**WHAT THE EXERCISE ASKS**
Give back each entry exactly as written, apart from the pictures.
::: EXERCISE INPUTS
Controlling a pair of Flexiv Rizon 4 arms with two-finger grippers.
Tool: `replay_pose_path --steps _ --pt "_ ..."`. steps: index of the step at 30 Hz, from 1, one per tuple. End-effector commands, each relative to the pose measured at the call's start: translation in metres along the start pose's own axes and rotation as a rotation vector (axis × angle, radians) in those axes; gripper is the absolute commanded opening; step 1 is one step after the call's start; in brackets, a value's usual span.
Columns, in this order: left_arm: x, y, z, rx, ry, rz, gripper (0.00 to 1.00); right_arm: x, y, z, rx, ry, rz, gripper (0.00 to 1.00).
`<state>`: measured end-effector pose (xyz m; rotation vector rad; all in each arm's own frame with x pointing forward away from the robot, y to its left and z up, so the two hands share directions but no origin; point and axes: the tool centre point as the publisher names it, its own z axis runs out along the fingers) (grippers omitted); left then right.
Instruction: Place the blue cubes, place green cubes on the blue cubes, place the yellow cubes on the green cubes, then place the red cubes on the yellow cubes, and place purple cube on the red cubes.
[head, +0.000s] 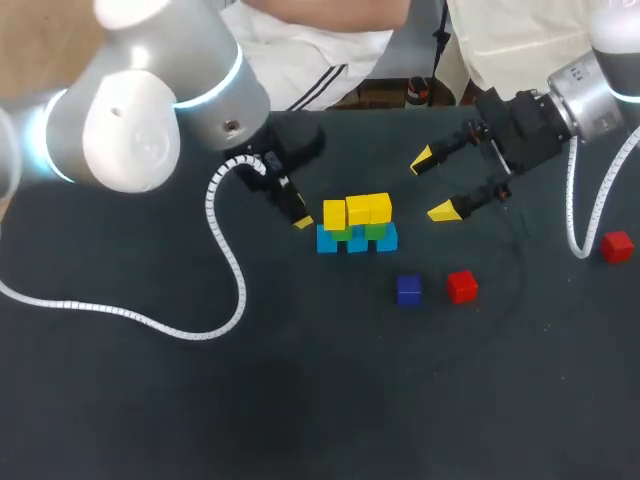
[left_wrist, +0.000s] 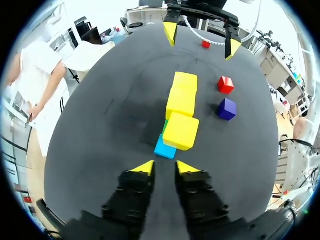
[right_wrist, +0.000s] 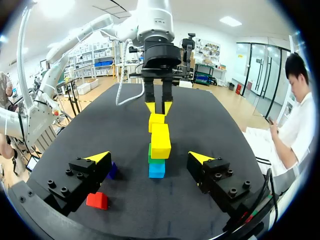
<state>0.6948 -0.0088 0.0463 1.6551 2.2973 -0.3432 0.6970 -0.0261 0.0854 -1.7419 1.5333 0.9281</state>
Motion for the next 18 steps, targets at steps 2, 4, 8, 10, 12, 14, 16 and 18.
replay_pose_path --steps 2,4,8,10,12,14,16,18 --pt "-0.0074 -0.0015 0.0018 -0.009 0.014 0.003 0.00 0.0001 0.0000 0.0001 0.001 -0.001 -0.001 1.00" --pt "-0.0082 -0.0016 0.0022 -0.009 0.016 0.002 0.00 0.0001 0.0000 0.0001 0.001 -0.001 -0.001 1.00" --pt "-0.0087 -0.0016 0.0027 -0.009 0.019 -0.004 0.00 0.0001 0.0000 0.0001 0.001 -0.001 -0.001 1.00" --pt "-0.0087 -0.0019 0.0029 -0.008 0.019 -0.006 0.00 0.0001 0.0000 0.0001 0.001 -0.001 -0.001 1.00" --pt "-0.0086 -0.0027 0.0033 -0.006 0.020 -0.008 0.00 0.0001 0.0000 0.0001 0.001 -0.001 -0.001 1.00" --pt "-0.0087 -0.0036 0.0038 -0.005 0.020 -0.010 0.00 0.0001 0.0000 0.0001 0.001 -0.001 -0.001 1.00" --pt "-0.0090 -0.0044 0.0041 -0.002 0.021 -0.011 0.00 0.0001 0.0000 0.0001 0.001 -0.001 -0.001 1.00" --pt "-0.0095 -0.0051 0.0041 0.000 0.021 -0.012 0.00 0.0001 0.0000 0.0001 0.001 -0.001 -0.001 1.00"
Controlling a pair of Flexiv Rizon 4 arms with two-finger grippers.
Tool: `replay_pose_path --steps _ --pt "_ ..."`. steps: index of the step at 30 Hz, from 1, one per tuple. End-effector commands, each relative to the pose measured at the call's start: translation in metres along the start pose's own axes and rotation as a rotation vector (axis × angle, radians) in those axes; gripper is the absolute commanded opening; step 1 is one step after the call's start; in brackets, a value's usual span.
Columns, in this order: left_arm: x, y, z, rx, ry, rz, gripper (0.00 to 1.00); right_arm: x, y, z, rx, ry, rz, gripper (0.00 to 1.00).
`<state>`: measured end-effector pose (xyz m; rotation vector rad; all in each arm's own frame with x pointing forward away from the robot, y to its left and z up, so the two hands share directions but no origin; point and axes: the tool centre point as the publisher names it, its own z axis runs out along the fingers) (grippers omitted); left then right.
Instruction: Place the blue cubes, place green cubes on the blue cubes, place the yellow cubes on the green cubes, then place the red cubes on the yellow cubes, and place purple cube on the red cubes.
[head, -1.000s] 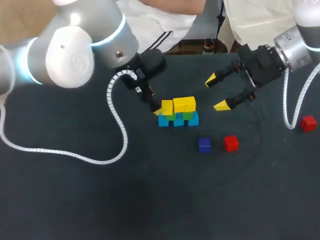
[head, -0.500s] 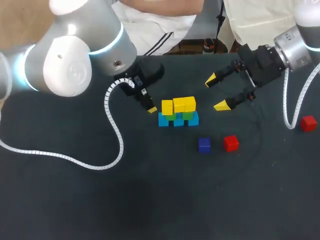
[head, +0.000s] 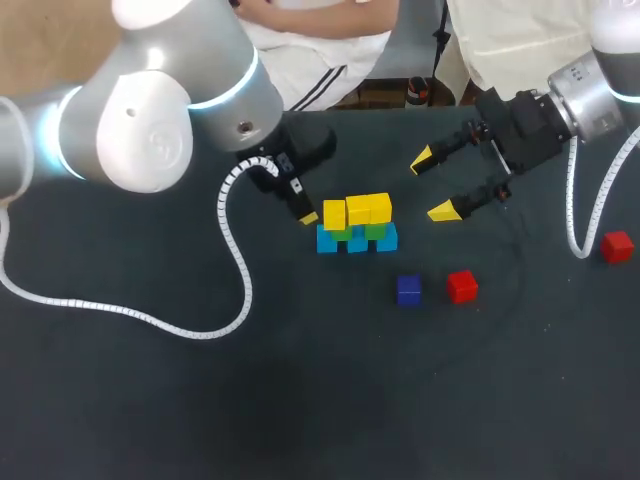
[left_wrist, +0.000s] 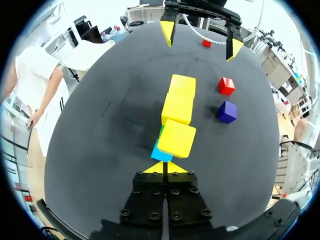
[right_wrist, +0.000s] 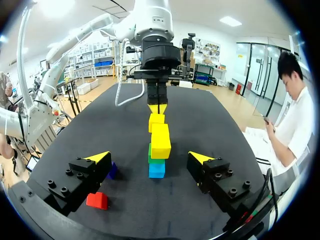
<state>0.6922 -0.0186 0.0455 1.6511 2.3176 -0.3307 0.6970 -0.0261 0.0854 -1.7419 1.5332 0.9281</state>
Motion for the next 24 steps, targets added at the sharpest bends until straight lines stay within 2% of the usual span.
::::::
**SOLUTION TO THIS PROBLEM**
Controlling a pair of Flexiv Rizon 4 arms with two-finger grippers.
Tool: `replay_pose_path --steps _ --pt "_ ..."`. steps: index of the step at 30 Hz, from 1, one per tuple. End-effector commands, each relative to the pose measured at the call's start: translation in metres along the start pose's own axes and rotation as a rotation vector (axis × angle, radians) in those axes; gripper is the absolute commanded opening; step 1 is one step after the call's start; in brackets, a value's usual span.
Columns, in this order: left_arm: x, y, z, rx, ry, rz, gripper (0.00 to 1.00); right_arm: x, y, z, rx, ry, rz, gripper (0.00 to 1.00).
`<state>`: measured end-effector pose (xyz m; rotation vector rad; all in each arm's own frame with x pointing forward away from the robot, y to its left and z up, so the two hands share directions but no origin; point and axes: the tool centre point as the publisher names it, its own z axis runs out along the fingers) (grippers omitted); left then right.
Instruction: Place the blue cubes, place green cubes on the blue cubes, place the yellow cubes on the green cubes, then place the red cubes on the yellow cubes, and place purple cube on the red cubes.
[head, +0.000s] 
[left_wrist, +0.000s] 
[right_wrist, +0.000s] 
<state>0.6948 -0.0088 0.0463 1.6551 2.2973 -0.3432 0.6970 -0.0261 0.0854 -1.7419 1.5333 0.9281</state>
Motion for the next 18 steps, targets at steps 2, 4, 8, 10, 12, 14, 16 and 18.
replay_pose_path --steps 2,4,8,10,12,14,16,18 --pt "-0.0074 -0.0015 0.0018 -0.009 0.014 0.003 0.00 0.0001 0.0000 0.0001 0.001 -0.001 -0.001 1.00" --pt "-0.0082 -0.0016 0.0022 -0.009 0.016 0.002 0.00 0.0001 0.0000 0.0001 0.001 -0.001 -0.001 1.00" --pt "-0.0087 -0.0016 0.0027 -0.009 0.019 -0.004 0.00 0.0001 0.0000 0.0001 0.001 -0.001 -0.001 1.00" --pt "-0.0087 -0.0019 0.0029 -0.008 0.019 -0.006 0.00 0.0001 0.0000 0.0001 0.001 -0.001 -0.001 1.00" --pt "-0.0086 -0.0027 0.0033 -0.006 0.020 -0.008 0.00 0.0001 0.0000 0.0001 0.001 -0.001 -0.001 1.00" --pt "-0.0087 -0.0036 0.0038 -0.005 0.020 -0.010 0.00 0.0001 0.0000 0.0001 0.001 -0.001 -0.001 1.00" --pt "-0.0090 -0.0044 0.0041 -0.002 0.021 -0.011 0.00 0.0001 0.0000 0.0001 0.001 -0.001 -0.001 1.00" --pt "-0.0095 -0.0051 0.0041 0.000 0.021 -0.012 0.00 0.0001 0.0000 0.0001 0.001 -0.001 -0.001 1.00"
Controlling a pair of Flexiv Rizon 4 arms with two-finger grippers.
Tool: `replay_pose_path --steps _ --pt "_ ..."`. steps: index of the step at 30 Hz, from 1, one per tuple. End-effector commands, each relative to the pose measured at the call's start: translation in metres along the start pose's own axes and rotation as a rotation vector (axis × angle, radians) in those axes; gripper is the absolute commanded opening; step 1 is one step after the call's start; in brackets, a value's usual span.
Columns, in this order: left_arm: x, y, z, rx, ry, rz, gripper (0.00 to 1.00); right_arm: x, y, z, rx, ry, rz, gripper (0.00 to 1.00).
`<state>`: measured end-effector pose (xyz m; rotation vector rad; all in each arm's own frame with x pointing forward away from the robot, y to its left and z up, so the two hands share directions but no origin; point and axes: the tool centre point as the publisher names it, its own z axis runs out along the fingers) (grippers omitted); left then right.
Instruction: Place the blue cubes, place green cubes on the blue cubes, place the yellow cubes on the green cubes, then place the red cubes on the yellow cubes, and place purple cube on the red cubes.
[head, -1.000s] 
[head, -0.500s] 
[head, +0.000s] 
[left_wrist, +0.000s] 
[right_wrist, +0.000s] 
<state>0.6922 -0.0186 0.0455 1.6511 2.3176 -0.3307 0.6970 -0.0261 0.0854 -1.7419 1.5332 0.9281</state>
Motion for the next 24 steps, targets added at the sharpest bends until straight lines stay within 2% of the usual span.

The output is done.